What is being asked ▸
Transcribe the data exactly.

____ Data excerpt

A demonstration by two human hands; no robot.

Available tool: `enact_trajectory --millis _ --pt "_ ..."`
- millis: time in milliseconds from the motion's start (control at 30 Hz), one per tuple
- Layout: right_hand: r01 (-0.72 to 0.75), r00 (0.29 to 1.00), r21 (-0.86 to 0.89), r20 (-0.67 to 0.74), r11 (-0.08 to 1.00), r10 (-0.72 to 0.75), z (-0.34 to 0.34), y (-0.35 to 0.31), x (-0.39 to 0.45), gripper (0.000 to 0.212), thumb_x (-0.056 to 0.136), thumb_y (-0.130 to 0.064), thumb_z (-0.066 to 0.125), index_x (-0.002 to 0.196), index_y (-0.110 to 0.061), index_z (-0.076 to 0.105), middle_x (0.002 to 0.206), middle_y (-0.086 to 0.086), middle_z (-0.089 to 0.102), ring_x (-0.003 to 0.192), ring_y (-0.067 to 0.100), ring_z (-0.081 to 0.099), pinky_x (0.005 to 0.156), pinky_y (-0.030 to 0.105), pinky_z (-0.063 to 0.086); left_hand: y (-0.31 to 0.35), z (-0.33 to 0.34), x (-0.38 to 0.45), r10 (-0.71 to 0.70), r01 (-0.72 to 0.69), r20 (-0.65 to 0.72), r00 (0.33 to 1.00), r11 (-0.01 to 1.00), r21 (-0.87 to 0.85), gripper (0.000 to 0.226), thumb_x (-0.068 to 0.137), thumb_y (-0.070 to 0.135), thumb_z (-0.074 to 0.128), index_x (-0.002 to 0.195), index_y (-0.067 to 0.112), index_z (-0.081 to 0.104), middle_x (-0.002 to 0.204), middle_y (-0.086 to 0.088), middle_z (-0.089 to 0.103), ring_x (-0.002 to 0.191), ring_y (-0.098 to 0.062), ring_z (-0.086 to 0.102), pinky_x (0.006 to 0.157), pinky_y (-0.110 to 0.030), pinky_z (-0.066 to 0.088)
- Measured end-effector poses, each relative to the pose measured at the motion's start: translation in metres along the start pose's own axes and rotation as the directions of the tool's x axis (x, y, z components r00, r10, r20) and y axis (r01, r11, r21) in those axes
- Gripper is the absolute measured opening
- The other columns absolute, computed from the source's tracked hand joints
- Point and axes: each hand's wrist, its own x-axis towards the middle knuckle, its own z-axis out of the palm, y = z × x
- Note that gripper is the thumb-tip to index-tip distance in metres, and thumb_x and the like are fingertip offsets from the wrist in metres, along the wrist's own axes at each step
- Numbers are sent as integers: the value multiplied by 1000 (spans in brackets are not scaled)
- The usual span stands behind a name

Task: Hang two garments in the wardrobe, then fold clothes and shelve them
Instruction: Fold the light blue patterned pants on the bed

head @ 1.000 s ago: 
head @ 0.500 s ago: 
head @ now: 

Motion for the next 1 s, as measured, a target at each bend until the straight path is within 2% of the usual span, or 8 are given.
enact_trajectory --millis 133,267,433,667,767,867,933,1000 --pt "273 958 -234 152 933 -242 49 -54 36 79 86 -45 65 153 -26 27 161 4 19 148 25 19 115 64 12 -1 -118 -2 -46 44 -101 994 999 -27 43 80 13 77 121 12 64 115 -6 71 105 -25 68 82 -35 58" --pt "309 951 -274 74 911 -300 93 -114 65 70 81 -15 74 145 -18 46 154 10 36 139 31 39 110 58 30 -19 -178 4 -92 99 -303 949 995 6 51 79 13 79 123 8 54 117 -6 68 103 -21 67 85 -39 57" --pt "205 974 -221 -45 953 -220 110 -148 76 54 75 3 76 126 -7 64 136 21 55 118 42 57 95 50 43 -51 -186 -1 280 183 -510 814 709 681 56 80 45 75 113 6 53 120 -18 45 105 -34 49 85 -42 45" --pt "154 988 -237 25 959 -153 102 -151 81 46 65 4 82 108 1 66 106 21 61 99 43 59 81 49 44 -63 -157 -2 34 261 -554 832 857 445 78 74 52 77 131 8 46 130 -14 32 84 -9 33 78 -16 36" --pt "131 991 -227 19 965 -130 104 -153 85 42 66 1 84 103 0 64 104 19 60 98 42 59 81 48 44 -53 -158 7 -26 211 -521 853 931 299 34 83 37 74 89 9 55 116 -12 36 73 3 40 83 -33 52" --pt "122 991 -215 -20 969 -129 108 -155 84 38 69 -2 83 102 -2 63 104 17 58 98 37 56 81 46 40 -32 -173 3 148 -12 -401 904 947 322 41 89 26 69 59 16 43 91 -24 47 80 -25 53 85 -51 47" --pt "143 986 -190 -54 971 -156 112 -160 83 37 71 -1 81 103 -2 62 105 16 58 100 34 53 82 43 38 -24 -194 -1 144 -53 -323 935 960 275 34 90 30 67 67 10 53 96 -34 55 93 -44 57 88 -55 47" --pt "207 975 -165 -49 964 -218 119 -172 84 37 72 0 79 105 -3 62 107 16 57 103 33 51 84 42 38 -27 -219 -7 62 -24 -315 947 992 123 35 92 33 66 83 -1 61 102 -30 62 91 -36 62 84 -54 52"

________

Finished exercise ▸
A demonstration by two human hands; no robot.

Available tool: `enact_trajectory --millis _ --pt "_ ..."`
- millis: time in milliseconds from the motion's start (control at 30 Hz), one per tuple
- Layout: right_hand: r01 (-0.72 to 0.75), r00 (0.29 to 1.00), r21 (-0.86 to 0.89), r20 (-0.67 to 0.74), r11 (-0.08 to 1.00), r10 (-0.72 to 0.75), z (-0.34 to 0.34), y (-0.35 to 0.31), x (-0.39 to 0.45), gripper (0.000 to 0.212), thumb_x (-0.056 to 0.136), thumb_y (-0.130 to 0.064), thumb_z (-0.066 to 0.125), index_x (-0.002 to 0.196), index_y (-0.110 to 0.061), index_z (-0.076 to 0.105), middle_x (0.002 to 0.206), middle_y (-0.086 to 0.086), middle_z (-0.089 to 0.102), ring_x (-0.003 to 0.192), ring_y (-0.067 to 0.100), ring_z (-0.081 to 0.099), pinky_x (0.005 to 0.156), pinky_y (-0.030 to 0.105), pinky_z (-0.063 to 0.086); left_hand: y (-0.31 to 0.35), z (-0.33 to 0.34), x (-0.38 to 0.45), r10 (-0.71 to 0.70), r01 (-0.72 to 0.69), r20 (-0.65 to 0.72), r00 (0.33 to 1.00), r11 (-0.01 to 1.00), r21 (-0.87 to 0.85), gripper (0.000 to 0.226), thumb_x (-0.068 to 0.137), thumb_y (-0.070 to 0.135), thumb_z (-0.074 to 0.128), index_x (-0.002 to 0.195), index_y (-0.067 to 0.112), index_z (-0.081 to 0.104), middle_x (-0.002 to 0.204), middle_y (-0.086 to 0.088), middle_z (-0.089 to 0.103), ring_x (-0.002 to 0.191), ring_y (-0.098 to 0.062), ring_z (-0.086 to 0.102), pinky_x (0.006 to 0.157), pinky_y (-0.110 to 0.030), pinky_z (-0.066 to 0.088)
- Measured end-effector poses, each relative to the pose measured at the motion's start: translation in metres along the start pose's own axes and rotation as the directions of the tool's x axis (x, y, z components r00, r10, r20) and y axis (r01, r11, r21) in those axes
- Gripper is the absolute measured opening
- The other columns absolute, computed from the source's tracked hand joints
- Point and axes: each hand's wrist, its own x-axis towards the middle knuckle, its own z-axis out of the palm, y = z × x
- Note that gripper is the thumb-tip to index-tip distance in metres, and thumb_x and the like are fingertip offsets from the wrist in metres, along the wrist's own axes at each step
- Numbers are sent as integers: the value multiplied by 1000 (spans in brackets are not scaled)
- The usual span stands behind a name

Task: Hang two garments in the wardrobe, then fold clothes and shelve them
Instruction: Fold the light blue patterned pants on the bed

head @ 1.000 s ago: 
head @ 0.500 s ago: 
head @ now: 

Motion for the next 1 s, as measured, a target at each bend until the straight path is within 2% of the usual span, or 8 are given.
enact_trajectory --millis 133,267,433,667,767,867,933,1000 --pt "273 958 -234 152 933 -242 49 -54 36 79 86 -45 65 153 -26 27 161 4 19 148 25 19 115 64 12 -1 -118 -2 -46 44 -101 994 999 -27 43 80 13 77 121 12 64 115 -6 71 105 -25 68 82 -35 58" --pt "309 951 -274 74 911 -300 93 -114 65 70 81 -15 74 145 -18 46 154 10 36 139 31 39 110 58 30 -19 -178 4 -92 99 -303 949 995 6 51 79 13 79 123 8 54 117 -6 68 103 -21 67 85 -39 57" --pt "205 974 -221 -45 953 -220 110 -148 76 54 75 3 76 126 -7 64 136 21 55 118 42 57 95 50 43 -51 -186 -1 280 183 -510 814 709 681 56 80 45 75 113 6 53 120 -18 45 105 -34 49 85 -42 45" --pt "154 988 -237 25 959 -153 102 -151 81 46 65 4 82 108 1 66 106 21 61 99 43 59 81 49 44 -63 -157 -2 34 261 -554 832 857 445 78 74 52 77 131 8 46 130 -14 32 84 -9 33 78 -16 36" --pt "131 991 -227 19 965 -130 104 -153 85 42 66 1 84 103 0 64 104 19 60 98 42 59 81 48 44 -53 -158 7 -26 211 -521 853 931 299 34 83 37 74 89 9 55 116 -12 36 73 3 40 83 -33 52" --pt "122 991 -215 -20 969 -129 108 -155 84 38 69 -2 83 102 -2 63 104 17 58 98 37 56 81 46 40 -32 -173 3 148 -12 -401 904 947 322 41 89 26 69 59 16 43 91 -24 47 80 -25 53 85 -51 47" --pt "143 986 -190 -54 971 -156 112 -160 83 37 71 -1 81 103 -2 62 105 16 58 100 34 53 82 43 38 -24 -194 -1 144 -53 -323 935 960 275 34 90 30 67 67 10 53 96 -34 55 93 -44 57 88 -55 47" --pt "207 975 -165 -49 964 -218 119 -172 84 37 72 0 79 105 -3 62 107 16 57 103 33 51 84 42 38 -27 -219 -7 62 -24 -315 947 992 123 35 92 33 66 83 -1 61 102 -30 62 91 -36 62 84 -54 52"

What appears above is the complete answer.